The api sidecar imports api.tasks.azure lazily inside the route handler:

@aks_router.post("/provision")
def aks_provision(...):
    from api.tasks.azure import provision_aks   # ← lazy, FIRST import
    result = _safe_delay(provision_aks, ...)    # → uses task.app (current_app)

api.tasks.__init__ did not import api.celery_app first. So at the moment the @shared_task decorators ran, no Celery app had been instantiated yet, and current_app returned celery's internal phantom default app (main='default', broker='amqp://', task_routes={}, task_default_queue='celery'). shared_task bound the tasks to that app forever.

When provision_aks.delay() ran later: - It used the phantom app's router → no route matched → fell through to its task_default_queue='celery'. - The worker container subscribes only to default,azure,blast,storage. - Messages stacked up in the celery Redis list and were never consumed.
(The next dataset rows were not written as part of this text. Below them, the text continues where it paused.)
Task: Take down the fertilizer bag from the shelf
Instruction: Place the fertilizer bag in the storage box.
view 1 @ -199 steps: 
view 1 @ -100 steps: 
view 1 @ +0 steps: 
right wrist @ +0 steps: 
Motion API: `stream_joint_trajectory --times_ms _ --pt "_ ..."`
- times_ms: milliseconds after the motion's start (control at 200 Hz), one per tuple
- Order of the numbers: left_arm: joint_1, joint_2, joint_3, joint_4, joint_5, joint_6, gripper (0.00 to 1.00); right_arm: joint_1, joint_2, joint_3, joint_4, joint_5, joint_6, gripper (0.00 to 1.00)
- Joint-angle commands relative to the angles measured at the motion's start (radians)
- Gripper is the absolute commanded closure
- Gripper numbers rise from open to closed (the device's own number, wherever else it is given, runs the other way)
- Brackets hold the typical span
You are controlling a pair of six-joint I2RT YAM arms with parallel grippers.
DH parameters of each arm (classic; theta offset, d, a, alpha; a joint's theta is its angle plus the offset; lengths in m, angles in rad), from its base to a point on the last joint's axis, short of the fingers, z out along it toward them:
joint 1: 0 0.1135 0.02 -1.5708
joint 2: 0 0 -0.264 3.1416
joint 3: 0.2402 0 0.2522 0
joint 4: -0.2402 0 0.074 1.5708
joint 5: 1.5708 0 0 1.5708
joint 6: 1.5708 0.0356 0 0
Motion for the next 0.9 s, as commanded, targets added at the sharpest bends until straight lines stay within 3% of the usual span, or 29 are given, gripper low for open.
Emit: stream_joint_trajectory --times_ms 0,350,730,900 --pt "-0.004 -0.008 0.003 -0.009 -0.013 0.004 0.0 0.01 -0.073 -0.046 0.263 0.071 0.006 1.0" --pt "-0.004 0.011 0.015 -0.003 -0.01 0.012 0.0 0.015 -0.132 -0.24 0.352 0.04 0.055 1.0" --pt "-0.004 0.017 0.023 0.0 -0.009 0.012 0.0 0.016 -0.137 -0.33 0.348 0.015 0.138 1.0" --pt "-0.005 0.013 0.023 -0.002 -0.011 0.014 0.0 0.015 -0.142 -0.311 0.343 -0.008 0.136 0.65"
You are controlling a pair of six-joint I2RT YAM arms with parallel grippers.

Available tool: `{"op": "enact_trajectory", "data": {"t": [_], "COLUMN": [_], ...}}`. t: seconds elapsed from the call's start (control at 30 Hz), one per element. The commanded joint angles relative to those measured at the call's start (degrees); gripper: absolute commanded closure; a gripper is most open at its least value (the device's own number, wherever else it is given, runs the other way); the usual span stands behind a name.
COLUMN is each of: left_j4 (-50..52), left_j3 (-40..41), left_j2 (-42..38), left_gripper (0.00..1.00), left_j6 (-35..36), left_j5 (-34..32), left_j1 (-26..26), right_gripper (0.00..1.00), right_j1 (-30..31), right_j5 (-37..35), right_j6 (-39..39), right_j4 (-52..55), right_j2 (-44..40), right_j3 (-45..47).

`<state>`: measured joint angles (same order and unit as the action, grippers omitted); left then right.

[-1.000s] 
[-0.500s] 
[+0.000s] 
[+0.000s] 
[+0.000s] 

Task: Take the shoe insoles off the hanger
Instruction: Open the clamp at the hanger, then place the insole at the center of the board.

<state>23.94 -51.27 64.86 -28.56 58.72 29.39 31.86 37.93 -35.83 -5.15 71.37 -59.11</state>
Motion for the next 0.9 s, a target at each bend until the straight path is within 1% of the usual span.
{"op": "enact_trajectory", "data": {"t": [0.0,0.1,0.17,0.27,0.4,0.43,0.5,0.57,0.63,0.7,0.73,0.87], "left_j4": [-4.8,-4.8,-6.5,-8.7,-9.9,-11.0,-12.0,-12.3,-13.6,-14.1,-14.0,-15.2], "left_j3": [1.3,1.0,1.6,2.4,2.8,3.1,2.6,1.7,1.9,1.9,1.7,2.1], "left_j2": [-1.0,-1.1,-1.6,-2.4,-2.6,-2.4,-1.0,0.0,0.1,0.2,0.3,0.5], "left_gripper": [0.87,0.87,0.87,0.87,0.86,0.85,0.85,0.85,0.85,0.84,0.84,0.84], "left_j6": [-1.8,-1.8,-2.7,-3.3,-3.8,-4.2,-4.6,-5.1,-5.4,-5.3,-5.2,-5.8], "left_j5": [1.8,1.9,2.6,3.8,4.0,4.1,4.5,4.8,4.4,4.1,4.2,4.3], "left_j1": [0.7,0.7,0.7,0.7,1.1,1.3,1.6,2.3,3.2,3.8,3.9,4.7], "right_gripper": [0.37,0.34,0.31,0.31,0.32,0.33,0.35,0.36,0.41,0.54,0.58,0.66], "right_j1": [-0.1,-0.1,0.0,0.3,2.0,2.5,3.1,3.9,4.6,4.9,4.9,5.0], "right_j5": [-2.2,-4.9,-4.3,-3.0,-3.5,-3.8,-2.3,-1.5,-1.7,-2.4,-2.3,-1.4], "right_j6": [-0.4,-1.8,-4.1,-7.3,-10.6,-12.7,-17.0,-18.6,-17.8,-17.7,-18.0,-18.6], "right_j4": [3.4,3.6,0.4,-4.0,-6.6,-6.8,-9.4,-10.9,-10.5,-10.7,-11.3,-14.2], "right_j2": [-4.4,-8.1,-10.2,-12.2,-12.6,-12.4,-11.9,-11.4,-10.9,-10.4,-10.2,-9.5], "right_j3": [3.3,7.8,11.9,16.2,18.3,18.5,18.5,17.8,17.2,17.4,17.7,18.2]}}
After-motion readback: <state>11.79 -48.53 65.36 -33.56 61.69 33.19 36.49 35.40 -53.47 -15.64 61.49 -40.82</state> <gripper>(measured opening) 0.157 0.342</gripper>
A live diagnostic in production confirmed the split:

task_app_id    : 132600762876176          ← phantom default app
celery_app_id  : 132600762186832          ← our real app
current_app_id : 132600762876176          ← phantom default app
task_app_main          : "default"
task_app_routes        : {}
task_app_default_queue : "celery"
resolved_route         : {"queue": "celery"}

User-facing change

  • AKS provision now actually runs (verified end-to-end on ca-elb-control--0000036, diag_noop task: enqueue → SUCCESS in ~4 s).
  • Same fix unblocks every other Celery-backed flow: ACR build, BLAST submit/cancel/status, storage warmup, scheduled check_database_updates.
  • No SPA changes needed.

Code change summary

  • api/celery_app.py — explicit set_as_current=True + set_default() + set_current() after construction (belt-and-braces against any other module instantiating a Celery app first).
  • api/tasks/__init__.py — load api.celery_app before acr/azure/blast/storage (load-bearing import order, with comment).
  • api/main.py — eager from api import celery_app as _celery_app so the api sidecar's uvicorn workers each have our Celery instance registered as current_app before any request handler runs.
  • api/tasks/azure.py — added diag_noop Celery task for permanent enqueue↔consume round-trip diagnostics.
  • api/routes/health.py — added unauthenticated diagnostic endpoints (GET /api/health/celery, POST /api/health/celery/enqueue-noop, GET /api/health/celery/result/{task_id}) so future drift surfaces immediately instead of "POST 200 + cluster never appears".

Validation evidence

  • uv run pytest -q api/tests67 passed (was 56; +diag tests).
  • Local repro with redis:7-alpine on 127.0.0.1:16379:
    task.app id    : 139768660866784
    celery_app id  : 139768660866784
    current_app id : 139768660866784
    task.app.main  : elb_control_plane
    task.app.routes: {'api.tasks.azure.*': {'queue': 'azure'}, ...}
    
  • Production ca-elb-control--0000036 after deploy:
    POST /api/health/celery/enqueue-noop?message=after-fix → 200
      task_app_id == celery_app_id == current_app_id
      resolved_route.queue = "azure"
    GET /api/health/celery/result/<task_id>  (after 4 s)
      status: SUCCESS
      result.message: "after-fix"
    GET /api/health/celery
      queues: {default:0, azure:0, blast:0, storage:0, celery:0}
      redis_keys_db0: []   ← no orphaned messages
    

Out of scope

  • The legacy messages already sitting in the celery Redis list from before the fix are dropped on the next revision swap (in-memory Redis sidecar, no AOF). Any user who clicked Provision before this deploy must click again.
  • The diagnostic endpoints under /api/health/celery/* are unauthenticated by design (read-only, no secrets) — same posture as /api/health and /api/health/ready.